→ What is being asked: Going down the data below, set down exactly the line with "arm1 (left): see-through" and each line after it through the line with "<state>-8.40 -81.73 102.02"; no other lines.

→ Dataset section:
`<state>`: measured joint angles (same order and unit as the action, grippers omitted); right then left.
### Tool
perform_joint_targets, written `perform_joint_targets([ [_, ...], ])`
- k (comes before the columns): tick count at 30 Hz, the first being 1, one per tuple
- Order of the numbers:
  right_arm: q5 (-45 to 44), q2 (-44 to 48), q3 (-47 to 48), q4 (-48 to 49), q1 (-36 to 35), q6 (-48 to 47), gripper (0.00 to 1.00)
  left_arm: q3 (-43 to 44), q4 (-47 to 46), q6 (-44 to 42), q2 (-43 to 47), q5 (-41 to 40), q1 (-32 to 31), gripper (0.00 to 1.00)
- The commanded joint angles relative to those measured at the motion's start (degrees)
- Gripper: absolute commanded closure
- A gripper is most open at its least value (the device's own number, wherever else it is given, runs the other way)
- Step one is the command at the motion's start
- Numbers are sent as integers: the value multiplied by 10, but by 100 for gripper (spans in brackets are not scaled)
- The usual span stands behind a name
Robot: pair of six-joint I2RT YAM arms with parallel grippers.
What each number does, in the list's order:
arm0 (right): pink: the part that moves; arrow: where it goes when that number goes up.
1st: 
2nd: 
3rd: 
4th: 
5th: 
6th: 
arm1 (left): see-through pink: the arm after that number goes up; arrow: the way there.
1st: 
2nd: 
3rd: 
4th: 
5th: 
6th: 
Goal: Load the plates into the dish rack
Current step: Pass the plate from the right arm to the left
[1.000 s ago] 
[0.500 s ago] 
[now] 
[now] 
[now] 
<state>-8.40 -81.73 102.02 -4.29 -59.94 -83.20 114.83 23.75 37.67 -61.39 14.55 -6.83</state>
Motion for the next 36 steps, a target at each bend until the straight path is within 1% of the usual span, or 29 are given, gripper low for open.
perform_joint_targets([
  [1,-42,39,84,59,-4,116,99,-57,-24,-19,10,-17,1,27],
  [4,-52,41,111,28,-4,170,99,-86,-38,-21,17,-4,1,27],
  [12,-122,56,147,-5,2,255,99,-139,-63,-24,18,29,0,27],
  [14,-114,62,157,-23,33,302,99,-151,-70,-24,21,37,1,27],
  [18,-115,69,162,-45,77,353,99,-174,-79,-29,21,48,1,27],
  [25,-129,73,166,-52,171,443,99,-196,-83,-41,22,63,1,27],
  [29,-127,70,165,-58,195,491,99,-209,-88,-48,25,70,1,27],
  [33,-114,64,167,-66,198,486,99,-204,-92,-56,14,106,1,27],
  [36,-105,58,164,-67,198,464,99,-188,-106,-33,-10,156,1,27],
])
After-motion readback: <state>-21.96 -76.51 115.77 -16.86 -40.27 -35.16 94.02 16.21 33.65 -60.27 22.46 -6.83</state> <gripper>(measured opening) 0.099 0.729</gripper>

→ Answer for this exercise:
arm1 (left): see-through pink: the arm after that number goes up; arrow: the way there.
1st: 
2nd: 
3rd: 
4th: 
5th: 
6th: 
Goal: Load the plates into the dish rack
Current step: Pass the plate from the right arm to the left
[1.000 s ago] 
[0.500 s ago] 
[now] 
[now] 
[now] 
<state>-8.40 -81.73 102.02 -4.29 -59.94 -83.20 114.83 23.75 37.67 -61.39 14.55 -6.83</state>

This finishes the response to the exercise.